À l’heure actuelle, les États-Unis doivent aux prêteurs environ 38 400 milliards de dollars, et le service de ce solde consomme désormais une part massive des recettes fédérales.
Les élus de tous les partis continuent de parler de réduction de la dette, et 2025 a suivi ce scénario familier. Le président Donald Trump, désormais de retour à la Maison Blanche, a signé l’été dernier le « One Big Beautiful Bill ».
Le plan combinait des réductions d’impôts avec de nouvelles dépenses et portait un coût de 3,4 billions de dollars réparti sur dix ans, renforçant l’appétit de Washington pour des emprunts constants.
Trump a présenté plusieurs idées pour faire face à la facture croissante. Il a déclaré que les tarifs douaniers pourraient aider à le rembourser et que les recettes de son programme de visa doré pourraient compenser certains emprunts.
Il a également fait valoir qu’une croissance économique plus rapide atténuerait la pression en améliorant le ratio dette/PIB et que le ministère de l’Efficacité du gouvernement, connu sous le nom de DOGE, réduirait les dépenses et réduirait les besoins d’emprunt futurs.

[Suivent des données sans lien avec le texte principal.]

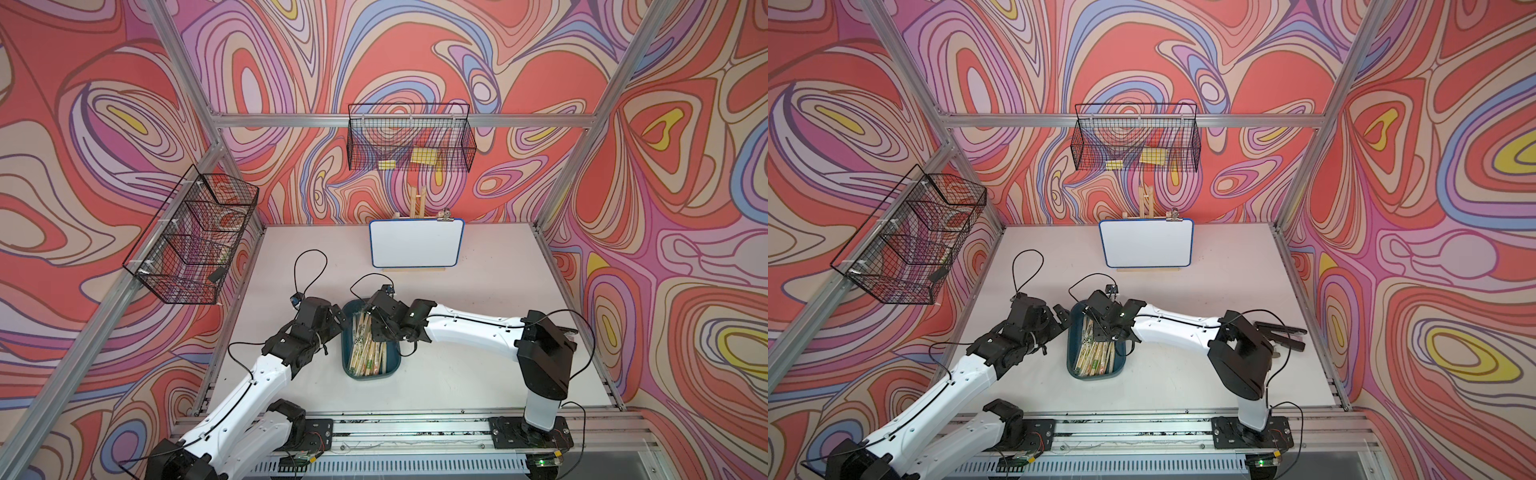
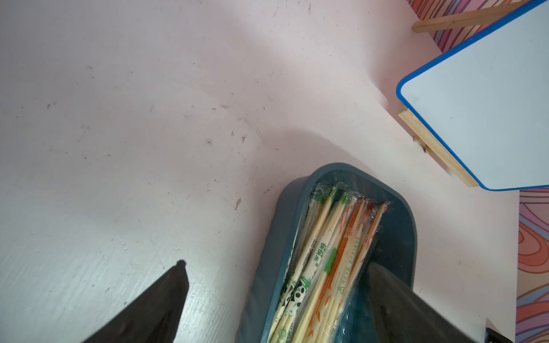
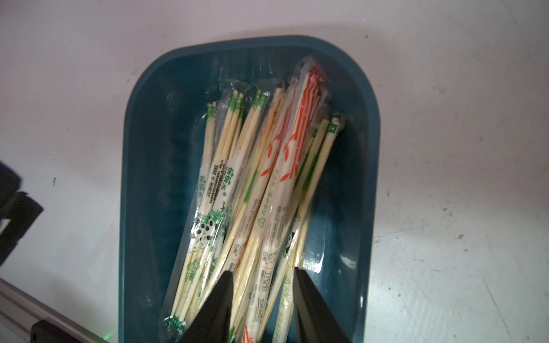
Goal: Take the paired disposable chopsticks out of the storage box
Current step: Pick up the paired disposable chopsticks from the storage box.
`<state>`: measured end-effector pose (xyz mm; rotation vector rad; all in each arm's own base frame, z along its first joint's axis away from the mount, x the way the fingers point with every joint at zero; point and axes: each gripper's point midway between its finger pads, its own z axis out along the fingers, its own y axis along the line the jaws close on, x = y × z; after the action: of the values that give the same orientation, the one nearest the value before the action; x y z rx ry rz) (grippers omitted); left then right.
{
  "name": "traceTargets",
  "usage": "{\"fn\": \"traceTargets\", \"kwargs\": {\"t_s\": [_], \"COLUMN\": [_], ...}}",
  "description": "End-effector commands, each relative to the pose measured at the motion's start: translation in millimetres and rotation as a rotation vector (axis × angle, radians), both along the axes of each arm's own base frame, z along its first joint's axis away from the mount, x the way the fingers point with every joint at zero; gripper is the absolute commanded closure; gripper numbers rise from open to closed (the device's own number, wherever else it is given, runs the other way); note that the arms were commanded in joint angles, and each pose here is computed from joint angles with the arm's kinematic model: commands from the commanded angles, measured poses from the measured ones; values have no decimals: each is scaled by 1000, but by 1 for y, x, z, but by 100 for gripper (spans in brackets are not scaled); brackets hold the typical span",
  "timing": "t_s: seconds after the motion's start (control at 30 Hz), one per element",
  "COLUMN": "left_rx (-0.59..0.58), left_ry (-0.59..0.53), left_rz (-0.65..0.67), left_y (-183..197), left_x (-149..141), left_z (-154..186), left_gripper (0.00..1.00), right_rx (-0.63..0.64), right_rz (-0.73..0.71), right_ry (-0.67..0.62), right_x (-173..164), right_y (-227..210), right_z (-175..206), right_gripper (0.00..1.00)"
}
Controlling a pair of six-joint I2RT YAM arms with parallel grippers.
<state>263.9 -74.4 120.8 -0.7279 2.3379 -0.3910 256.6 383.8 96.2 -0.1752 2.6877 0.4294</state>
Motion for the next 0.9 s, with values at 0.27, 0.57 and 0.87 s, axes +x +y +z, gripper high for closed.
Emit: {"fn": "traceTargets", "kwargs": {"t_s": [0.27, 0.57, 0.87], "left_rx": [111, 105, 94], "left_ry": [49, 66, 67], "left_rz": [-10, -8, -15], "left_y": [17, 20, 19], "left_x": [-4, -4, -3], "left_z": [-6, -13, -14], "left_gripper": [0, 0, 0], "right_rx": [-49, -86, -94], "right_rz": [-55, -71, -92], "right_ry": [-21, -47, -37], "right_x": [12, 25, 34], "right_y": [3, 8, 2], "right_z": [-13, -18, -28], "right_gripper": [72, 71, 71]}}
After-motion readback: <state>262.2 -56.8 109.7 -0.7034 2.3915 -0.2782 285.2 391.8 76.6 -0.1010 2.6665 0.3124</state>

Tout le monde ne considère pas ces étapes comme suffisantes. Les économistes ne s’attendent pas à ce qu’un gouvernement annule rapidement la dette, mais beaucoup s’attendent à des mesures plus strictes. Kush Desai, l’attaché de presse adjoint de la Maison Blanche, a riposté.

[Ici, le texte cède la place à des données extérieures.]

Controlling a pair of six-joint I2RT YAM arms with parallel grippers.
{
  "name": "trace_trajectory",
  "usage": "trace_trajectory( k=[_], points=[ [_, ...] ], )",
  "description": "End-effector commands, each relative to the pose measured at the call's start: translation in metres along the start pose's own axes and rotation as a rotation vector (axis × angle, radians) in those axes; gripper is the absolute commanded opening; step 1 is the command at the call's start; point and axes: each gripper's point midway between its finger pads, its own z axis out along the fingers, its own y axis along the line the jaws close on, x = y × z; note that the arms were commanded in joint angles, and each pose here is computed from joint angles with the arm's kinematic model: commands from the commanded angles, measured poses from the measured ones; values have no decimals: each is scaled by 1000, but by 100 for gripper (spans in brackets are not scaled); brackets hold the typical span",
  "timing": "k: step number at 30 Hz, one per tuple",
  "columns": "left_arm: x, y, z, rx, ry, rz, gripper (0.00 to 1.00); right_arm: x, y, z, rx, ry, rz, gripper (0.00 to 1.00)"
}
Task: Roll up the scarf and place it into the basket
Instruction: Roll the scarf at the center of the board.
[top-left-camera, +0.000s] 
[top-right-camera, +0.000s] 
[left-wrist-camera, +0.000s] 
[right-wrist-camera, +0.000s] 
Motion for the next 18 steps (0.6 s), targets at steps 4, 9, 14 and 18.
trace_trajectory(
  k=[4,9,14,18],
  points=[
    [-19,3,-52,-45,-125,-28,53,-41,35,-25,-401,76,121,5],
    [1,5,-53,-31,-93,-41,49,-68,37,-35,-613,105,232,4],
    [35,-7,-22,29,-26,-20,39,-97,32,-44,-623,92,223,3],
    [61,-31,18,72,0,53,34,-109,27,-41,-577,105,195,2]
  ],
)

« Le ratio dette/PIB de l’Amérique a en fait diminué depuis l’entrée en fonction du président Trump, et à mesure que les politiques favorables à la croissance de l’administration, consistant en des réductions d’impôts, une déréglementation rapide, des dépenses publiques plus efficaces et des accords commerciaux équitables, continuent de prendre effet et que la résurgence économique de l’Amérique s’accélère, ce ratio continuera d’évoluer dans la bonne direction », a déclaré Kush.

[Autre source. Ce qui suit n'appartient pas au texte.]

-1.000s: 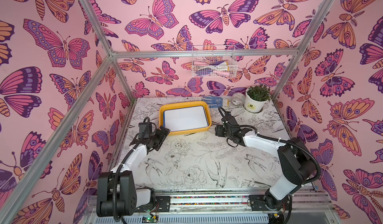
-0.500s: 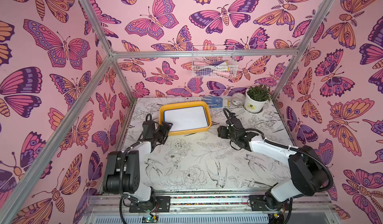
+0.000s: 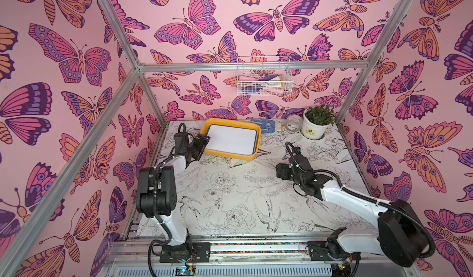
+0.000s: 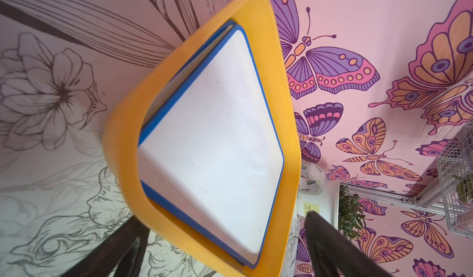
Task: Put the whiteboard into the storage box
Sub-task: Adjust the storage box at the center of the board, then reset both arms
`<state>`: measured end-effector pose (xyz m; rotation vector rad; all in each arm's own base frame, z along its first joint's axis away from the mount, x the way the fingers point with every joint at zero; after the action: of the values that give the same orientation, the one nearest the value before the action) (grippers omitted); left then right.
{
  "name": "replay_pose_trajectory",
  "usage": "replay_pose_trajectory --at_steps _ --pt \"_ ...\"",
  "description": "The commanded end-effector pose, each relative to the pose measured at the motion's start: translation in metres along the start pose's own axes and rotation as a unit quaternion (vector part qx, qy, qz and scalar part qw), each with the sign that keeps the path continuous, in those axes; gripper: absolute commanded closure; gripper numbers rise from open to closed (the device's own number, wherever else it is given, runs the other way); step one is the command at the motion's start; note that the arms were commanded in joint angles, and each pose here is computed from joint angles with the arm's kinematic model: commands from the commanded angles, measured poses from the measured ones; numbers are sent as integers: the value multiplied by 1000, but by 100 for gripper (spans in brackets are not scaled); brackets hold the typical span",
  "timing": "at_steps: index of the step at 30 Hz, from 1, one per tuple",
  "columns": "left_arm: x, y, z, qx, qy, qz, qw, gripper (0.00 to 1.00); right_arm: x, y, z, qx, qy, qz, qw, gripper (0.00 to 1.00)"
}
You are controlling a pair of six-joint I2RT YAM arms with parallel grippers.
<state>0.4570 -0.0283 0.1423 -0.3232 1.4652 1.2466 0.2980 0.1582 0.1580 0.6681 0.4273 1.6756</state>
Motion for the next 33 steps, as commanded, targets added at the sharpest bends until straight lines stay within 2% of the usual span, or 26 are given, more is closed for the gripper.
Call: replay_pose_trajectory --at_steps 1,4,8,11,15,18,20,22,27,30,33 --pt "-17 19 13 -22 -87 -12 996 1 -15 22 10 -36 31 -34 998 8" --pt "-13 42 19 -56 -136 18 989 0 -24 39 22 -86 49 -49 994 0" --pt "-21 73 22 -106 -197 35 974 0 -43 57 37 -134 74 -106 983 1" --pt "-26 100 23 -155 -237 50 958 0 -58 66 45 -159 88 -147 972 1" --pt "-18 134 14 -217 -299 67 927 0 -82 73 45 -183 94 -183 961 1" --pt "10 146 8 -243 -305 115 914 0 -97 81 42 -204 112 -220 947 1" --pt "25 147 3 -247 -319 141 904 0 -105 82 38 -220 103 -217 945 1" --pt "37 142 0 -251 -347 170 888 0 -112 78 34 -238 103 -210 943 1" --pt "60 123 -7 -251 -406 195 857 0 -130 63 24 -241 91 -213 942 1" --pt "73 105 -10 -229 -418 195 858 0 -140 51 19 -212 79 -222 948 1" --pt "75 92 -16 -226 -431 173 856 0 -146 41 16 -202 84 -237 946 1"
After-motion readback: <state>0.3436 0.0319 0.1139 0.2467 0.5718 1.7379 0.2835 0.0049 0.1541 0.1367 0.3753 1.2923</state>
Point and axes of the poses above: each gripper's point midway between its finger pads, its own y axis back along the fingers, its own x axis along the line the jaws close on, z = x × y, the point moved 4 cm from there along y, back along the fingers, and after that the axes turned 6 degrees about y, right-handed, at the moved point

Il a ajouté : « Cela s’ajoute aux revenus records que les politiques tarifaires du président Trump rapportent au gouvernement fédéral. »
Les tarifs et DOGE fournissent de l’argent mais n’entraînent à peine pas les totaux
Les avertissements des grandes personnalités se sont multipliés ces dernières années. Jamie Dimon, directeur général de JPMorgan Chase, a qualifié la situation de « crise la plus prévisible » de l’histoire. Ray Dalio, fondateur de Bridgewater Associates, a déclaré que cela pourrait conduire à une « crise cardiaque économique ».
Jerome Powell, président de la Réserve fédérale, a déclaré que la question exigeait une « conversation entre adultes ».
La Maison Blanche souligne les résultats obtenus jusqu’à présent. L’outil de suivi public du DOGE indique qu’il a réduit de 202 milliards de dollars les dépenses gouvernementales.
Cela équivaut à 1 254,66 $ par contribuable. Malgré cela, le calcul reste brutal. La dette par personne s’élève désormais à un peu plus de 108 000 dollars, ce qui montre à quel point ces économies paraissent minimes par rapport au total.
Les tarifs douaniers ont également rapporté de l’argent. Le Comité pour un budget fédéral responsable a rapporté que les recettes douanières sont passées d’environ 7 milliards de dollars l’année dernière à environ 25 milliards de dollars fin juillet. Les flux entrants sont en hausse, même si les avis divergent quant à savoir si les consommateurs ou les exportateurs étrangers en supportent la charge.
Selon les calculs de Cryptopolitan, 25 milliards de dollars équivalent à moins de 0,07 % de la dette nationale. Si chaque dollar des recettes tarifaires actuelles était directement consacré à son remboursement, il faudrait encore près de 120 ans pour rétablir l’équilibre.